From U.S. NEWS
Larry Flynt, Video Games and the Potential Fallout of Net Neutrality
Businesses using online video and streaming downloads have the highest stakes in the regulation debate.
The adult entertainment industry has much at stake in the net neutrality debate, says Hustler Magazine owner Larry Flynt.
Net neutrality continues to stir major controversy over how – or whether – the Federal Communications Commission should draft rules for equal treatment of online traffic, but some businesses might be in trouble no matter what happens.
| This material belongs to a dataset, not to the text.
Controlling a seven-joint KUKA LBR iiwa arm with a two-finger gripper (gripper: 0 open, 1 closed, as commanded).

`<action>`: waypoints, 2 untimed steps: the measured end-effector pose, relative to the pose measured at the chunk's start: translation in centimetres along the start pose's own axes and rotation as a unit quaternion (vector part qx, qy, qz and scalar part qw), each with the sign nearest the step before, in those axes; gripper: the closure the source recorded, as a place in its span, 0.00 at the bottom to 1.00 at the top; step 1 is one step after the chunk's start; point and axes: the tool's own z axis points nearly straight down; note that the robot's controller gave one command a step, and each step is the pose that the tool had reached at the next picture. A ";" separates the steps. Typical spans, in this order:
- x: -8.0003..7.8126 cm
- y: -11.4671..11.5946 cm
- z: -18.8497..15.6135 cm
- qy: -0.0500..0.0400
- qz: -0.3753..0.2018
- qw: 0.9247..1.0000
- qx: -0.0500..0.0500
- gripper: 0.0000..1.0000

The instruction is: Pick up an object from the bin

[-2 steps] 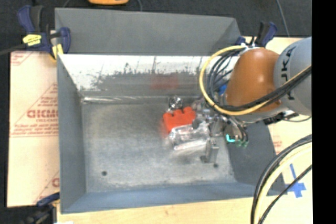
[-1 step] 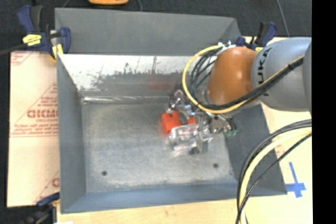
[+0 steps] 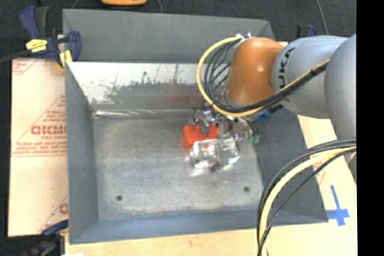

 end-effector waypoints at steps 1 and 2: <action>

FCC Chairman Tom Wheeler’s proposed rules regarding net neutrality – the concept that all traffic is created equal and every website should have the same chance to compete without being slowed, blocked or disadvantaged by Internet providers – have generated more than 1 million public comments, in part out of fear that the proposal would enable Internet service providers to charge for faster online speeds.
Wheeler’s rules aim to prevent anti-competitive blocking or slowing of Web traffic. But the establishment of an online “fast lane” could leave behind any companies unable to afford new tolls for Internet use.
Adult entertainment is among the sectors with the most to lose in the net neutrality debate, along with any company that uses online video or real-time actions like gaming that can’t afford to pay Internet service providers for faster connections. Access to free content on the Internet has shuttered many adult entertainment businesses, and more will close if paid prioritization becomes the new norm under the FCC’s proposed rules, Larry Flynt, owner of Hustler Magazine, tells U.S. News.
“It’s doubtful that smaller, independent websites would survive without some kind of net neutrality protection,” Flynt says. “It’s a huge First Amendment issue.”
Netflix has agreed to pay service providers Comcast and Verizon for better access out of concern that poor connections would slow customer downloads of its video content, but that’s only the beginning of risks to video traffic, says Marvin Ammori, a fellow at the New America Foundation think tank.
Those at risk, Ammori says, include online education companies like Codecademy that depend on video downloads, along with startups hoping to compete with tech giants like Microsoft, which is dependent on quality speeds in its real-time Xbox gaming and its online communication site Skype. Microsoft is among the dozens of technology companies that filed with the FCC arguing in favor of strong net neutrality rules, citing that its traffic has been slowed or blocked in some regions where such protections don’t exist.